Une découverte scientifique majeure révèle que l’organisme répond rapidement à l’activité physique. Dès dix minutes d’exercice, le sang sécrète des molécules aux propriétés anticancéreuses remarquables. Cette nouvelle pourrait transformer notre compréhension des bénéfices du mouvement sur la santé. L’étude, publiée dans l’International Journal of Cancer, démontre que nul besoin de consacrer des heures à l’exercice pour bénéficier d’effets profonds et mesurables.
Des chercheurs de l’Université de Newcastle ont conduit une expérience sur trente volontaires âgés de cinquante à soixante-dix-huit ans. Après dix minutes de vélo d’intensité modérée, des changements biochimiques majeurs sont apparus. Le sang prélevé avant et après l’effort a révélé une augmentation significative de treize protéines circulantes essentielles au bon fonctionnement du corps.

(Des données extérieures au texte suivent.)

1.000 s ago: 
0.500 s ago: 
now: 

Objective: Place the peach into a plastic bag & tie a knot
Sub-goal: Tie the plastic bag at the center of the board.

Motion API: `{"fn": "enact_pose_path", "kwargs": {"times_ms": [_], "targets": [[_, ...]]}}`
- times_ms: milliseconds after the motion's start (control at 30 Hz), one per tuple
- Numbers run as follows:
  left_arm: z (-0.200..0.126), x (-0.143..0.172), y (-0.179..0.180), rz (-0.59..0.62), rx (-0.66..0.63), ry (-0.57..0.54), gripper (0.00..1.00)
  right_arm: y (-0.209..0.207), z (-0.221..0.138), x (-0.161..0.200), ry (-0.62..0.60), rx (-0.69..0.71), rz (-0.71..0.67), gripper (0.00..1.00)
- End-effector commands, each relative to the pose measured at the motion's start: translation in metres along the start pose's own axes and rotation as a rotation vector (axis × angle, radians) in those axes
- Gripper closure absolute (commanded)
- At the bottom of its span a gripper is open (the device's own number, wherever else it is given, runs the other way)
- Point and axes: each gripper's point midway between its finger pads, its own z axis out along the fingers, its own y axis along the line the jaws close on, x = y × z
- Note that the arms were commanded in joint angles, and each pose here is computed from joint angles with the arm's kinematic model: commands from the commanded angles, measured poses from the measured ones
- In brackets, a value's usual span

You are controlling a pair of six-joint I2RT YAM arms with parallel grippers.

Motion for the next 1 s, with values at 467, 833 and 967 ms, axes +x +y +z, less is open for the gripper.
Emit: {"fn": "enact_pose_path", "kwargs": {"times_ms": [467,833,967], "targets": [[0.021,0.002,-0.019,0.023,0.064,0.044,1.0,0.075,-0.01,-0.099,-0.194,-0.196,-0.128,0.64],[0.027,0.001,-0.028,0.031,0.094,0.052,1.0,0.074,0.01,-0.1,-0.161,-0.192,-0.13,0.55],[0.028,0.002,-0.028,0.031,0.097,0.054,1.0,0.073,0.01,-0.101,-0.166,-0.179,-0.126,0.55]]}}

Ces protéines jouent des rôles cruciaux : réduction de l’inflammation, amélioration de la circulation sanguine et optimisation du métabolisme énergétique. L’exercice envoie des signaux puissants capables de créer un environnement hostile aux cellules cancéreuses. L’interleukine-6 se distingue particulièrement pour son implication dans la réparation de l’ADN, mécanisme fondamental contre les mutations.
L’expérience a progressé en appliquant le sérum sanguin post-exercice sur des cellules cancéreuses du côlon cultivées en laboratoire. Plus de mille trois cents gènes ont vu leur activité modifiée suite au contact. Les gènes liés à la réparation de l’ADN ont été activés tandis que ceux favorisant la croissance agressive des cellules cancéreuses ont été ralentis. Ce mécanisme pourrait expliquer pourquoi l’activité régulière réduit d’environ vingt pour cent le risque de cancer colorectal.
L’activité physique bénéfique ne se limite pas aux entraînements intensifs. Marcher rapidement, jardiner, monter les escaliers ou faire du vélo produisent aussi ces effets protecteurs. Les chercheurs envisagent maintenant d’étudier les effets d’exercices répétés et leur potentiel à compléter les traitements conventionnels comme la chimiothérapie ou la radiothérapie.